Es un personaje trascendental en la historia del deporte moderno. Tiene sus luces y sus sombras, pero cambia absolutamente el paso del deporte, y lo inscribe en el deporte de ahora, un deporte global, profesionalizado, un deporte relacionado con el espectáculo y el negocio. Esto es Samaranch en estado puro y se avanza a todos. Es un personaje que genera controversia. Fue fascista, fue embajador en Moscú del régimen franquista pero también del primer régimen democrático. Luego fue el personaje más poderoso del mundo del deporte, y el factor número uno para que Barcelona tuviera los Juegos Olímpicos y para transformar el deporte español. Si esta fotografía es suficiente o no es suficiente para reconocerle en el ámbito que se quiera, que cada uno piense como quiera. Para mí, en el ámbito deportivo, es un personaje esencial en el deporte mundial.
En 1980 nadie quería organizar los Juegos Olímpicos, estuvieron a punto de desaparecer. Los americanos, los alemanes, no acuden a los Juegos como protesta por la invasión de Afganistán. Luego, los rusos lo devuelven con casi todos los países comunistas, excepto Rumanía, y no acuden a los Juegos de Los Ángeles.
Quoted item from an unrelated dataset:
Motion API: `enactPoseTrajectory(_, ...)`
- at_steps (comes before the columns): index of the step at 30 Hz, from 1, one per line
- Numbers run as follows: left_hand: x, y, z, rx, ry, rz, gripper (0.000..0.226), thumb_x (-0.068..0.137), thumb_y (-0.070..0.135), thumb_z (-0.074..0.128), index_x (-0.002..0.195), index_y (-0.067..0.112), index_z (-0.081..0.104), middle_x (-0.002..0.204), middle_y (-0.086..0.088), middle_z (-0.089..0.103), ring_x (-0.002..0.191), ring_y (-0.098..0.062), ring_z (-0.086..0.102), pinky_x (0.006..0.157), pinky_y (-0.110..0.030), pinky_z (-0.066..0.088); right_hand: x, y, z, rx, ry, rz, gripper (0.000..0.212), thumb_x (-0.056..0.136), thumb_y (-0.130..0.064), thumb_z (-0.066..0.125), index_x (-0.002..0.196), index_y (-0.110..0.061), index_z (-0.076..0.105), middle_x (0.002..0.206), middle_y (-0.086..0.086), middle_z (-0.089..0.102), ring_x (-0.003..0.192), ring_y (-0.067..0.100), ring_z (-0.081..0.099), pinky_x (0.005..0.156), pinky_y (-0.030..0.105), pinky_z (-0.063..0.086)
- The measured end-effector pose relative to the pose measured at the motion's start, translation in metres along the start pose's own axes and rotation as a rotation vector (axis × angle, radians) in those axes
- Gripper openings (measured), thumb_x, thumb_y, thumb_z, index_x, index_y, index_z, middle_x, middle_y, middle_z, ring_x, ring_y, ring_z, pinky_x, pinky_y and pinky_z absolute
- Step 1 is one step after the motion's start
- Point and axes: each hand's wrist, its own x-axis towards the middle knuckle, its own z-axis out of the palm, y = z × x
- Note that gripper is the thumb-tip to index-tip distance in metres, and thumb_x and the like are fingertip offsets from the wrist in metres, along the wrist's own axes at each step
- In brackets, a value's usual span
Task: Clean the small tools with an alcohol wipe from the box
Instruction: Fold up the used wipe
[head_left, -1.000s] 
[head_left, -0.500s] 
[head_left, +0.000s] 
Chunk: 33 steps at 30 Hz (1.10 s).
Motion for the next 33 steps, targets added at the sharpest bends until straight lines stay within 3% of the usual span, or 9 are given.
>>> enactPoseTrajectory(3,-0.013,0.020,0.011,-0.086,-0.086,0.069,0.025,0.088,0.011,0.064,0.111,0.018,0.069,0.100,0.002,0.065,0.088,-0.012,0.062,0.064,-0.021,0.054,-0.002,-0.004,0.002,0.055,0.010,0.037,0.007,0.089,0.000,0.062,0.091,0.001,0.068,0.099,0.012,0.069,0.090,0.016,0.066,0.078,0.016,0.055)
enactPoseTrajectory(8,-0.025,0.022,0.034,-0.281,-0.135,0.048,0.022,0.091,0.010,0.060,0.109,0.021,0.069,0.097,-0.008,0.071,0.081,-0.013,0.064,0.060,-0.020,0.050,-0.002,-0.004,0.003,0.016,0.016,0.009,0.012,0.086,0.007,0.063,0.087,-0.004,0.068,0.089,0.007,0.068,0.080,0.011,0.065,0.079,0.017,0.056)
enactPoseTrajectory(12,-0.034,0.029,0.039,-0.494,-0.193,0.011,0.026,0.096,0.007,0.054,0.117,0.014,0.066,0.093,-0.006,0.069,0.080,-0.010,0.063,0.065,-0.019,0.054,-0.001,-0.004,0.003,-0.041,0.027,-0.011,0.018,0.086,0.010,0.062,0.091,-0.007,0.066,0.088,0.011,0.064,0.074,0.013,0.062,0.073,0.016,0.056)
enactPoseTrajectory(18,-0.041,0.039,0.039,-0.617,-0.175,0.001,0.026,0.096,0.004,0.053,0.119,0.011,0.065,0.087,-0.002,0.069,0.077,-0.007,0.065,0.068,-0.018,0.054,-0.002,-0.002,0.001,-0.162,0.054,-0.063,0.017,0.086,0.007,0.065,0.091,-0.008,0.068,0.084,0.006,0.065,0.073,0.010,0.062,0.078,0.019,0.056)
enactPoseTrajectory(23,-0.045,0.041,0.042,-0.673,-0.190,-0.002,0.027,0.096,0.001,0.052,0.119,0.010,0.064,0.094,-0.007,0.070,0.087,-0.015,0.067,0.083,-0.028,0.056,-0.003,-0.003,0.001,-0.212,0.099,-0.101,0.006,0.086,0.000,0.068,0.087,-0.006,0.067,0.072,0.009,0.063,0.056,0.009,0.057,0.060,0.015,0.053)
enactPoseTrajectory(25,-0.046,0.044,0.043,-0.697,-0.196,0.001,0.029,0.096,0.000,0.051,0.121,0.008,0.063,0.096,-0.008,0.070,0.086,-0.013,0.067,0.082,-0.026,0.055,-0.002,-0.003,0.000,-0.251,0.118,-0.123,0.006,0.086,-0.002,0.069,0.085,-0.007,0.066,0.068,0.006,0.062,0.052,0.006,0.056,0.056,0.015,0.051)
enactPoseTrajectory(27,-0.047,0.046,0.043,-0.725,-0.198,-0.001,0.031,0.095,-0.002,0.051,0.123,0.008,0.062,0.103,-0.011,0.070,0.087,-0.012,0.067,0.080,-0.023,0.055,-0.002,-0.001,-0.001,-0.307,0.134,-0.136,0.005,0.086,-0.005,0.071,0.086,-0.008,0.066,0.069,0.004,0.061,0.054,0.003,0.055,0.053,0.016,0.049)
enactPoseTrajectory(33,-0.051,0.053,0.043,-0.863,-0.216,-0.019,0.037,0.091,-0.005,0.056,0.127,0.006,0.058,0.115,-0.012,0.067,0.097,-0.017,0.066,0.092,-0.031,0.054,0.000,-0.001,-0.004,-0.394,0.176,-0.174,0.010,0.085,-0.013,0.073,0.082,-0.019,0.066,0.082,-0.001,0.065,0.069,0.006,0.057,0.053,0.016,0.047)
Fueron los primeros Juegos de Samaranch como presidente del COI. Los Ángeles fue la única ciudad que se presentó para organizar los Juegos. Fueron unos Juegos atípicos, porque por primera vez primó la iniciativa privada. Tuvieron un resultado económico sensacional. A partir de los Juegos Olímpicos de Los Ángeles, poco después cuando es anunciada Barcelona, la ciudad elegida para celebrar los Juegos cobra un prestigio monumental, no ahora, pero por lo menos hasta la reunión de Singapur en 2005, cuando se elige a Londres. Tenían tanto prestigio los Juegos en esos 20 años que organizarlos era una cosa de prestigio político. En Singapur se presentan Londres, París, Moscú, Nueva York, que son las principales ciudades de las potencias vencedoras de la II Guerra Mundial, y con ellas Madrid. Ahí fue el zénit de lo que es el periodo Samaranch".